Kepemimpinan (leadership) adalah faktor penentu dalam keberhasilan peniadaan pungutan liar pada proses penerbitan SIM baru di Satpas Polres Berau periode 2015. Bukan saja oleh pemimpin pada middle level manager (Kasat Lantas) namun juga termasuk pada pemimpin yang berada pada top manager (Kapolres).

Pimpinan tidak bisa mengabaikan permasalahan-permasalahan yang muncul karena berbagai faktor yang mempengaruhinya, karena dirinya harus berdiri paling depan dalam menganalisa masalah serta menjadi problem solver dari setiap masalah tersebut.

Dengan ditiadakannya pungutan liar, maka secara otomatis akan terjadi pengurangan jumlah pemasukan (ilegal) bagi para petugas Satpas dan Kasat Lantas tidak akan mampu (berdasarkan level kemampuannya) untuk menggantikan pemasukan yang telah hilang tadi. Namun pelayanan Kepolisian bukanlah pelayanan yang profit oriented, karenanya jika personel diberikan pemahaman melalui pendekatan emosional yang tepat akan dapat memberikan kesadaran ulang akan tugas dan fungsi kepolisian yang telah dipercayakan masyarakat kepadanya.

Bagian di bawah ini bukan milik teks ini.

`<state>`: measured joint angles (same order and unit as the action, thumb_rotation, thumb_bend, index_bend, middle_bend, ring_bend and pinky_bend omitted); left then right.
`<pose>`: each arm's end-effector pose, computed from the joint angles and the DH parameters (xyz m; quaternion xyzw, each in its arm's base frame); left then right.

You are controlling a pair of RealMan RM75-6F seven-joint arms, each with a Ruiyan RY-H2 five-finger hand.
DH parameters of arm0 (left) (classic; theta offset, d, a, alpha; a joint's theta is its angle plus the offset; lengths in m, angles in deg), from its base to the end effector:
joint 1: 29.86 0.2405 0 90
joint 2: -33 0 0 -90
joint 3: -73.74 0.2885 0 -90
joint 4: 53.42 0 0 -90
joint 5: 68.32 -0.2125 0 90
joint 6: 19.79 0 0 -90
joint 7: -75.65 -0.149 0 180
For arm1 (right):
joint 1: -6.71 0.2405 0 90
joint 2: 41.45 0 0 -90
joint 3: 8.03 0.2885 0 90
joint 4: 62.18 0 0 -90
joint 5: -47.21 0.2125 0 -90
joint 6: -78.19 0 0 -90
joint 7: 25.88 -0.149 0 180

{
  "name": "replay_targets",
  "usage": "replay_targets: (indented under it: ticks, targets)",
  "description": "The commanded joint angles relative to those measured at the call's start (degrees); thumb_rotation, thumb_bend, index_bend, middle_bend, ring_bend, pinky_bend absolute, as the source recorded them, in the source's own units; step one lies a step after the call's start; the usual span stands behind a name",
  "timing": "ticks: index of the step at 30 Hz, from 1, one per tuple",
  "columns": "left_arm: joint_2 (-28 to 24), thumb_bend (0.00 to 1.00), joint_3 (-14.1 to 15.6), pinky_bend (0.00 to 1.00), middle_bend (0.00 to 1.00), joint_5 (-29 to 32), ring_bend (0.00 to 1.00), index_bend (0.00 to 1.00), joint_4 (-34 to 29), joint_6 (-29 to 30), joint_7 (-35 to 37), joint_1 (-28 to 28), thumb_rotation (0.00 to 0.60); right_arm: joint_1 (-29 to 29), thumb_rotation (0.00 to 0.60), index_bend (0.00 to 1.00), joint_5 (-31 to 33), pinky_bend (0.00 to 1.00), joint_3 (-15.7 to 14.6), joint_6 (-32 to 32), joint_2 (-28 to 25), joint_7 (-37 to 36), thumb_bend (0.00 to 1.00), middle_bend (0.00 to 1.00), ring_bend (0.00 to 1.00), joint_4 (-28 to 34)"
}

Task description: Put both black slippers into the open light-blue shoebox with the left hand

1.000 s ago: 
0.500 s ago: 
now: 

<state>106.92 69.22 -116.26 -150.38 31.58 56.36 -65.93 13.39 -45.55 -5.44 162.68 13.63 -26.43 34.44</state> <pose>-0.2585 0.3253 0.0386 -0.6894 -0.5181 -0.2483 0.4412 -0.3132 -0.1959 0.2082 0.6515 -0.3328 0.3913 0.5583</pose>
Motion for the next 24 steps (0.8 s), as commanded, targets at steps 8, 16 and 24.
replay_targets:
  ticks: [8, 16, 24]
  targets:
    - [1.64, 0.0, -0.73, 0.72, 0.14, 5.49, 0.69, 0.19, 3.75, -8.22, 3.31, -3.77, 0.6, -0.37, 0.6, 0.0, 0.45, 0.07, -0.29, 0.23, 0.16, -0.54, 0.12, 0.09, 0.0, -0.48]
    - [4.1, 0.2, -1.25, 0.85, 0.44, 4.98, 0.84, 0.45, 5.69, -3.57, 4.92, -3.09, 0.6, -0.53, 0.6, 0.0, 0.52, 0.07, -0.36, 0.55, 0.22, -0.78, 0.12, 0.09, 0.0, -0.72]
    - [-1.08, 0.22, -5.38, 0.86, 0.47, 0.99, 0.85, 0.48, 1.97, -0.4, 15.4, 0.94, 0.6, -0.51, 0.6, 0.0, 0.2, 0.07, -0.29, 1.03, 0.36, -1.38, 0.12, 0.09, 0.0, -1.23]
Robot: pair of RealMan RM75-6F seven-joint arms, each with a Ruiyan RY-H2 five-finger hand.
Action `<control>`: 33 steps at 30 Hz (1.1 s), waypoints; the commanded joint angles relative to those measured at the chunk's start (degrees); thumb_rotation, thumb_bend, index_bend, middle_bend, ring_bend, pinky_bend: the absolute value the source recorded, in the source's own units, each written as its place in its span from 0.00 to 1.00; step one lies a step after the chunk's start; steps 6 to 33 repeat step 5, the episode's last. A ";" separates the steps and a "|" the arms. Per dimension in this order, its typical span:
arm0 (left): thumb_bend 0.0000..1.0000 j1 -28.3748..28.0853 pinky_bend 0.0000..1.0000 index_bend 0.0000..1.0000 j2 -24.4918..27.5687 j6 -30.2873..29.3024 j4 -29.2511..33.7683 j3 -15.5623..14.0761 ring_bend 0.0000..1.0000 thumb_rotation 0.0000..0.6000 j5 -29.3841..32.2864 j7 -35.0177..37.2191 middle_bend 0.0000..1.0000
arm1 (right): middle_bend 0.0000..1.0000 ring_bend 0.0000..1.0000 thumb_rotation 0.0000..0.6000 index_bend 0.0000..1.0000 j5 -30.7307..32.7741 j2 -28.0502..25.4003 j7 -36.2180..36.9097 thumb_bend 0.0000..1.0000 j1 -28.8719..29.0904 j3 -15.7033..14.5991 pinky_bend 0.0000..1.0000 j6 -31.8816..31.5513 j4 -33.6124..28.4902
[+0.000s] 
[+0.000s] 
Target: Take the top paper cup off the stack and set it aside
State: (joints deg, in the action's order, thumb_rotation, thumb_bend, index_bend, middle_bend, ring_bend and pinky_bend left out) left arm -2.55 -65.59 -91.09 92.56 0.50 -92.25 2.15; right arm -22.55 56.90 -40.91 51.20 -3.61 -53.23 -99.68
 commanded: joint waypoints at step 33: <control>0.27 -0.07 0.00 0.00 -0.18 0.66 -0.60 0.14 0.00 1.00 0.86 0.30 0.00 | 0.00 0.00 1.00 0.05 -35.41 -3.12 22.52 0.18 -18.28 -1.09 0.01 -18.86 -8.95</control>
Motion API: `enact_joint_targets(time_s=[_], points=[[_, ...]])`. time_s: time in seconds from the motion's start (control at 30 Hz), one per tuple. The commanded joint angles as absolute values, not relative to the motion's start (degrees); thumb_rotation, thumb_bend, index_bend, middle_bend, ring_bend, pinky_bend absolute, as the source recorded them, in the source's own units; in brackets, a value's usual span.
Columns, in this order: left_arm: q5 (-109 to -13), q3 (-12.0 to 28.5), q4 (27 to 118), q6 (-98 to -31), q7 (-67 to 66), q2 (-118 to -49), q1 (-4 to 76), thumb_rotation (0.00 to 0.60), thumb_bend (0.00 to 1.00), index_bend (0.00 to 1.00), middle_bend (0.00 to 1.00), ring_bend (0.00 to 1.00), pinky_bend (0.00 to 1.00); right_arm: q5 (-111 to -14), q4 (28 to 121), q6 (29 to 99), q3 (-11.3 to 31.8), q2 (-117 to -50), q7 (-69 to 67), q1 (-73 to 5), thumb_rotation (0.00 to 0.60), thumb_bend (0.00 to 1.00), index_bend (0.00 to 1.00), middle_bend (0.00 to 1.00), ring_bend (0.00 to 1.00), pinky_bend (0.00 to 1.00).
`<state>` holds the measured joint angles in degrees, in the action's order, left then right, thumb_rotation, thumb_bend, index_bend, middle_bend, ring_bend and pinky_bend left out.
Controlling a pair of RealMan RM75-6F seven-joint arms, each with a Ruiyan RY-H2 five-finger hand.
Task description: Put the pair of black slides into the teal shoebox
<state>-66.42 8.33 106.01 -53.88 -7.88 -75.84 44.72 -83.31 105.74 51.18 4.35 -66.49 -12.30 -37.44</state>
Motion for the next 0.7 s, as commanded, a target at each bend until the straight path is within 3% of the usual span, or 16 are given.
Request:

Disamping itu, peran Kapolres juga dibutuhkan dalam menjaga motivasi personel, Kapolres bisa hadir sebagai pembangkit semangat dengan memberikan apresiasi dan penghargaan (reward) kepada petugas-petugas yang dianggap berprestasi. Kondisi ini harus berjalan secara beriringan, sehingga demotivasi petugas tidak akan pernah muncul dan resistensi tidak akan pernah terjadi. Karena pada prinsipnya, seluruh petugas pada sebuah fungsi di suatu Polres adalah keluarga kecil yang bekerja secara bersama-sama dalam menjalankan tugas dan perannya. Sisi emosional inilah yang tidak dapat diabaikan oleh pemimpin, karena sangat penting menjaga motivasi dan semangat personel sehingga tujuan organsiasi dapat tercapai.

 

 

 

 

DAFTAR PUSTAKA

 

Peraturan Perundang-undangan

Indonesia, Republik. 2002. Undang-undang Nomor 2 Tahun 2002 Tentang Kepolisian Negara Republik Indonesia.

Indonesia, Republik. 2009. Undang-undang Nomor 22 Tahun 2009 Tentang Lalu Lintas dan Angkutan Jalan.

Polri, Mabes.2012. Peraturan Kepala Kepolisian Negara Republik Indonesia Nomor 9 Tahun 2012 Tentang Surat Ijin Mengemudi.

Buku/Artikel

Atmaji, Dwi Wahyu. 2009. Relevansi dan Kontekstualisasi Strategi Reformasi Birokrasi 2015-2019.

Maxwell, John C. 2009. The 21Irrefutable Laws Of Leadershi. Follow Them And People Will Follow You. Thomas Nelson Publishers. Hal.135

Tracy, Brian. 2009. How The Best Leaders Lead. Course Material, Professional Education Service, LP. Hal. I-2

Website

Hidayat, Ferli. 2016. Reformasi Hukum. Diakses dari www.ferli1982.wordpress.com pada 31 Mei 2019 pukul 21.35 WIB.

Hidayat, Ferli. 2011. Reformasi Birokrasi Polri Dalam Bingkai Kemandirian dan Profeionalitas. Diakses dari www.ferli1982.wordpress.com pada 30 Mei 2019 pukul 08.00 WIB.